Por fin llegó el gran día, el que tanto han
esperado las hienas de la telebasura, del periodismo de alcantarillado; el
momento que tanto han ansiado las aspirantes a folklóricas cuyo único triunfo
consistió en arrodillarse delante de un productor sin conseguir más que una
gala en un baile de la tercera edad. Por fin la vimos, vilipendiada,
arrastrada, humillada, a la ladrona número uno del panorama nacional.

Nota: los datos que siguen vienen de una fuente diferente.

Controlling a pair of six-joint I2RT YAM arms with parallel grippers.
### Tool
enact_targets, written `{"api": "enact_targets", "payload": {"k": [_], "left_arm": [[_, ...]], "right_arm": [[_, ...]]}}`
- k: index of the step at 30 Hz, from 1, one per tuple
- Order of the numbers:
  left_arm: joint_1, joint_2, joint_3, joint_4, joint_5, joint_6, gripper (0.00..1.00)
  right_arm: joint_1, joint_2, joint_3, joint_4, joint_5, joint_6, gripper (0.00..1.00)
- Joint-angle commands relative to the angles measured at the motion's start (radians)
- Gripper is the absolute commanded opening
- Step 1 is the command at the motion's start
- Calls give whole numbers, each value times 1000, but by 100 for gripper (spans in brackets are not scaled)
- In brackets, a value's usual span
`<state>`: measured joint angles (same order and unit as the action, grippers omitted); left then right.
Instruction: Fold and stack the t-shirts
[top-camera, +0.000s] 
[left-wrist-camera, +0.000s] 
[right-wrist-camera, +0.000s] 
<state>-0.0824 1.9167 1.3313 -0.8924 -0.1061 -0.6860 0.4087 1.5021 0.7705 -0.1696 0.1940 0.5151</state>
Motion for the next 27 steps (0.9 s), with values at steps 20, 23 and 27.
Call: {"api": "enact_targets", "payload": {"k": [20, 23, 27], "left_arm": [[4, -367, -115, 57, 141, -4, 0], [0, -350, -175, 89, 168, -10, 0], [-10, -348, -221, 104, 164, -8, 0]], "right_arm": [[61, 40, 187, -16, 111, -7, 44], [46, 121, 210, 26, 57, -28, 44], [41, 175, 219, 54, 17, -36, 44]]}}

A Isabel
Pantoja.
En un país donde cuatro de cada tres españoles
defrauda, lo he dicho bien… cuatro de cada tres; donde todo el mundo intenta
zafarse del IVA, donde los banqueros y empresarios sin escrúpulos han medrado
en su provecho propio sin importarles lo más mínimo el dolor de los demás,
donde el amiguismo, el nepotismo y otros ismos forman parte de nuestro ADN,
resulta que los tres millones de euros que supuestamente ha blanqueado una
folklórica constituyen el delito más espantoso que se haya podido cometer en
este pintoresco país llamado España.
Cara ha pagado la Pantoja su soberbia cuando pensó
que estar ligada a un alcalde de una próspera ciudad le iba a solucionar la
vida para los restos. En los tiempos de las vacas gordas todo el mundo arrimó
el cazo a los poderosos con tal de pillar cacho. La suya ha sido la misma
historia de la de miles de españolitos deslumbrados por el ladrillo, los
cortinones y la porcelana de Lladró. Pero no todos se llaman Isabel Pantoja, no
todos han tenido una carrera artística de más de 40 años, que es lo único que
al final le va a quedar cuando pasen las tormentas, ni han caminado en plan
doliente detrás del féretro de su marido torero.
En la Pantoja se ceban los envidiosos que cuando
mueran, como mucho tendrán una esquela pequeñita en una esquina del periódico.
Para bien o para mal, más bien lo último, su nombre quedará ligado a una
gigantesca trama de corrupción de la que ella ha pillado las migajas
económicas, pero a cambio se ha llevado los peores titulares.
Yo propongo a los señores de la telebasura que
completen el ritual y no se anden con chiquitas. Que vayan a casa de la
cantante, la saquen arrastrando por los pelos y descuarticen su cuerpo como
hicieron los fanáticos con Hipatia de Alejandría. Que no quede un hueso sano ni
una piel en su sitio y después, que cojan los restos, los pongan en una bandeja
y se los sirvan como aperitivo a las hienas del sálvame para que los devoren en
directo, a ser posible con primeros planos de la boca.
Sería el más adecuado punto final para esta
dantesca historia propia de la España más negra y profunda.
Descanse en paz el sentido común de este pueblo.